- What to produce -
Gather the lines below that include the string "segment", copying each in full.

- Given data -
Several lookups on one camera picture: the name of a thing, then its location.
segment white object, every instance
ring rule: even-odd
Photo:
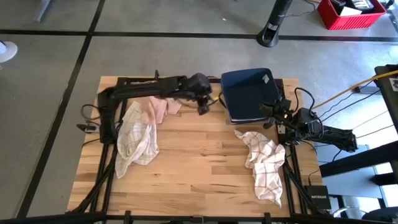
[[[126,174],[132,162],[147,165],[159,153],[156,124],[142,122],[141,104],[136,101],[123,116],[123,124],[118,134],[118,152],[115,163],[118,178]]]
[[[8,41],[0,42],[0,63],[12,59],[18,52],[16,44]]]
[[[253,169],[257,198],[270,200],[281,207],[282,183],[278,169],[285,162],[285,148],[255,131],[242,134],[235,130],[235,135],[249,147],[245,166]]]
[[[360,10],[344,6],[343,10],[340,13],[340,16],[355,16],[355,15],[360,15],[361,13],[362,11]]]

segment pink cloth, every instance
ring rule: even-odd
[[[154,96],[146,97],[141,104],[142,122],[144,124],[160,124],[167,114],[177,114],[181,104],[174,99],[158,99]]]

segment yellow cable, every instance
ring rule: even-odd
[[[323,103],[321,103],[321,104],[319,104],[319,105],[314,106],[312,109],[316,109],[316,108],[318,108],[318,107],[320,107],[320,106],[322,106],[322,105],[324,105],[324,104],[330,102],[331,100],[334,100],[335,98],[341,96],[342,94],[344,94],[344,93],[346,93],[346,92],[348,92],[348,91],[350,91],[350,90],[352,90],[352,89],[354,89],[354,88],[356,88],[356,87],[358,87],[358,86],[360,86],[360,85],[362,85],[362,84],[364,84],[364,83],[370,82],[370,81],[375,80],[375,79],[378,79],[378,78],[383,78],[383,77],[387,77],[387,76],[390,76],[390,75],[395,75],[395,74],[398,74],[398,71],[387,72],[387,73],[384,73],[384,74],[381,74],[381,75],[376,75],[376,76],[374,76],[374,77],[372,77],[372,78],[368,78],[368,79],[365,80],[365,81],[362,81],[362,82],[360,82],[360,83],[358,83],[358,84],[355,84],[355,85],[349,87],[348,89],[342,91],[341,93],[339,93],[339,94],[337,94],[336,96],[330,98],[329,100],[326,100],[325,102],[323,102]]]

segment black metal frame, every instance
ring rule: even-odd
[[[154,80],[154,78],[118,78],[117,85],[125,85],[131,82],[145,82]],[[211,78],[211,83],[219,83],[219,78]],[[127,100],[123,100],[121,104],[121,112],[119,121],[121,121],[127,108]],[[269,224],[271,222],[289,222],[289,223],[326,223],[326,224],[370,224],[370,223],[384,223],[384,222],[373,222],[366,220],[351,220],[347,218],[333,218],[328,214],[319,212],[315,204],[312,203],[310,197],[306,193],[302,186],[300,177],[300,167],[297,160],[296,148],[290,146],[292,153],[293,170],[289,166],[289,162],[286,161],[283,167],[286,196],[289,206],[290,217],[271,217],[270,213],[264,213],[264,217],[203,217],[203,216],[145,216],[145,215],[131,215],[131,211],[126,211],[124,215],[107,215],[109,199],[111,196],[111,187],[113,183],[114,175],[114,162],[117,155],[117,146],[114,145],[113,153],[109,164],[106,165],[106,157],[108,155],[109,145],[104,144],[103,151],[101,154],[100,163],[98,166],[98,173],[96,176],[96,184],[90,190],[86,198],[81,204],[74,210],[67,212],[63,215],[49,215],[42,217],[30,217],[30,218],[15,218],[9,220],[0,220],[0,223],[17,224],[17,223],[94,223],[103,222],[107,220],[123,220],[125,224],[132,224],[134,220],[157,220],[157,221],[189,221],[189,222],[262,222],[263,224]],[[103,206],[100,212],[96,212],[98,203],[98,196],[101,186],[105,183],[106,189],[103,200]],[[292,193],[291,182],[296,186],[298,190],[298,197],[300,203],[301,213],[297,213],[294,207],[294,198]],[[307,206],[312,212],[312,215],[307,214]]]

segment towel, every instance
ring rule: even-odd
[[[156,140],[156,124],[163,122],[167,114],[176,114],[181,104],[173,99],[153,96],[137,99],[123,116],[118,134],[118,154],[115,170],[118,178],[126,174],[133,162],[146,166],[159,153]]]
[[[282,184],[278,168],[285,162],[285,148],[255,131],[242,134],[235,130],[235,135],[249,147],[245,166],[253,169],[257,198],[270,200],[281,207]]]

- Result of the task -
segment white object, every instance
segment pink cloth, every instance
segment yellow cable, every instance
segment black metal frame, every instance
segment towel, every instance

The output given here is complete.